» Exercise directions:
Once the line with "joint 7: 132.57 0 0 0" is found in the data, output it and each following line exactly, up to and including the line with "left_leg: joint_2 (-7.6", and nothing before or after.

» The data:
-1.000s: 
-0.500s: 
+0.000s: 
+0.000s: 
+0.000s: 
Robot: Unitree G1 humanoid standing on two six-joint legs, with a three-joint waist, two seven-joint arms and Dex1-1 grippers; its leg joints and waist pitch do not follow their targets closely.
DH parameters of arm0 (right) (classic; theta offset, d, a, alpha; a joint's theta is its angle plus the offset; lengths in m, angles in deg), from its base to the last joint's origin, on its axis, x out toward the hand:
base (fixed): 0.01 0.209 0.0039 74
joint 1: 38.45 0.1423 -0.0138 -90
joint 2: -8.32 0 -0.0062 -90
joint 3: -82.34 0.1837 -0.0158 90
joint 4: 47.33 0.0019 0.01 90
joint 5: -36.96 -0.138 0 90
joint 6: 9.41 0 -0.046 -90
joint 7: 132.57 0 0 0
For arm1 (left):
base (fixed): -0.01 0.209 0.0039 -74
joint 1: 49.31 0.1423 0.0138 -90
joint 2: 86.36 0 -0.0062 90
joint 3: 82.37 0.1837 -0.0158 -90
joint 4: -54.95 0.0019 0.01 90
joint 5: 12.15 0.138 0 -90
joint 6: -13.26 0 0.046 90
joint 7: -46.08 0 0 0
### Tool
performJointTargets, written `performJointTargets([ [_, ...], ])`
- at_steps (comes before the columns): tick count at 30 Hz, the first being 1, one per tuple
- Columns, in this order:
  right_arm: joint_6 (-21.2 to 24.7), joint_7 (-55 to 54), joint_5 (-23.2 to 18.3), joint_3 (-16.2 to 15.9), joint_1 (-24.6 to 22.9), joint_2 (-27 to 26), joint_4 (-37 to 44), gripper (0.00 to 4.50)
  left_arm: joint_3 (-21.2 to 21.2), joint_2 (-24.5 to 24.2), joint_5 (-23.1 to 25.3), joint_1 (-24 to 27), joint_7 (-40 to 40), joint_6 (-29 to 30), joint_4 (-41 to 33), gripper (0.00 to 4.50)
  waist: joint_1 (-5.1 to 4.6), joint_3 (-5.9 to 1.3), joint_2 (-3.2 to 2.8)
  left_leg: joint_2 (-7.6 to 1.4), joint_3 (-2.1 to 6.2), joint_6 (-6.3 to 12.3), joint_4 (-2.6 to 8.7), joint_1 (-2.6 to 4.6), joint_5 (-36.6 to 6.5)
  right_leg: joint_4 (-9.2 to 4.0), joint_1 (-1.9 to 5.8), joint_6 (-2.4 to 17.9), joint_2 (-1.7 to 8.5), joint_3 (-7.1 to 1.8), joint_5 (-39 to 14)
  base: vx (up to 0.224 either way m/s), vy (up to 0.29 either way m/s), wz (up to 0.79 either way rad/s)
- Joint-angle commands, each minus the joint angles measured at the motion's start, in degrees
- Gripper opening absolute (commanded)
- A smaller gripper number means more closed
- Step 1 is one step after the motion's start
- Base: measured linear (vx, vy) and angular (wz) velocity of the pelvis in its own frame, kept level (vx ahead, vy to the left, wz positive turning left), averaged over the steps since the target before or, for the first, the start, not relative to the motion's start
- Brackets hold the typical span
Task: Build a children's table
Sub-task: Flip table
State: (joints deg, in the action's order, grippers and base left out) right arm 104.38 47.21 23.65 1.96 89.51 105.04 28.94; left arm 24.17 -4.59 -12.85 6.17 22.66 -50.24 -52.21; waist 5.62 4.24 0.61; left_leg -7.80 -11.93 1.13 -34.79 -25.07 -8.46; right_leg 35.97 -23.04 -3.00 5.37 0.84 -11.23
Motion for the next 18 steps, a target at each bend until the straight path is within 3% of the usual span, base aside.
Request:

» Exercise result:
joint 7: 132.57 0 0 0
For arm1 (left):
base (fixed): -0.01 0.209 0.0039 -74
joint 1: 49.31 0.1423 0.0138 -90
joint 2: 86.36 0 -0.0062 90
joint 3: 82.37 0.1837 -0.0158 -90
joint 4: -54.95 0.0019 0.01 90
joint 5: 12.15 0.138 0 -90
joint 6: -13.26 0 0.046 90
joint 7: -46.08 0 0 0
### Tool
performJointTargets, written `performJointTargets([ [_, ...], ])`
- at_steps (comes before the columns): tick count at 30 Hz, the first being 1, one per tuple
- Columns, in this order:
  right_arm: joint_6 (-21.2 to 24.7), joint_7 (-55 to 54), joint_5 (-23.2 to 18.3), joint_3 (-16.2 to 15.9), joint_1 (-24.6 to 22.9), joint_2 (-27 to 26), joint_4 (-37 to 44), gripper (0.00 to 4.50)
  left_arm: joint_3 (-21.2 to 21.2), joint_2 (-24.5 to 24.2), joint_5 (-23.1 to 25.3), joint_1 (-24 to 27), joint_7 (-40 to 40), joint_6 (-29 to 30), joint_4 (-41 to 33), gripper (0.00 to 4.50)
  waist: joint_1 (-5.1 to 4.6), joint_3 (-5.9 to 1.3), joint_2 (-3.2 to 2.8)
  left_leg: joint_2 (-7.6 to 1.4), joint_3 (-2.1 to 6.2), joint_6 (-6.3 to 12.3), joint_4 (-2.6 to 8.7), joint_1 (-2.6 to 4.6), joint_5 (-36.6 to 6.5)

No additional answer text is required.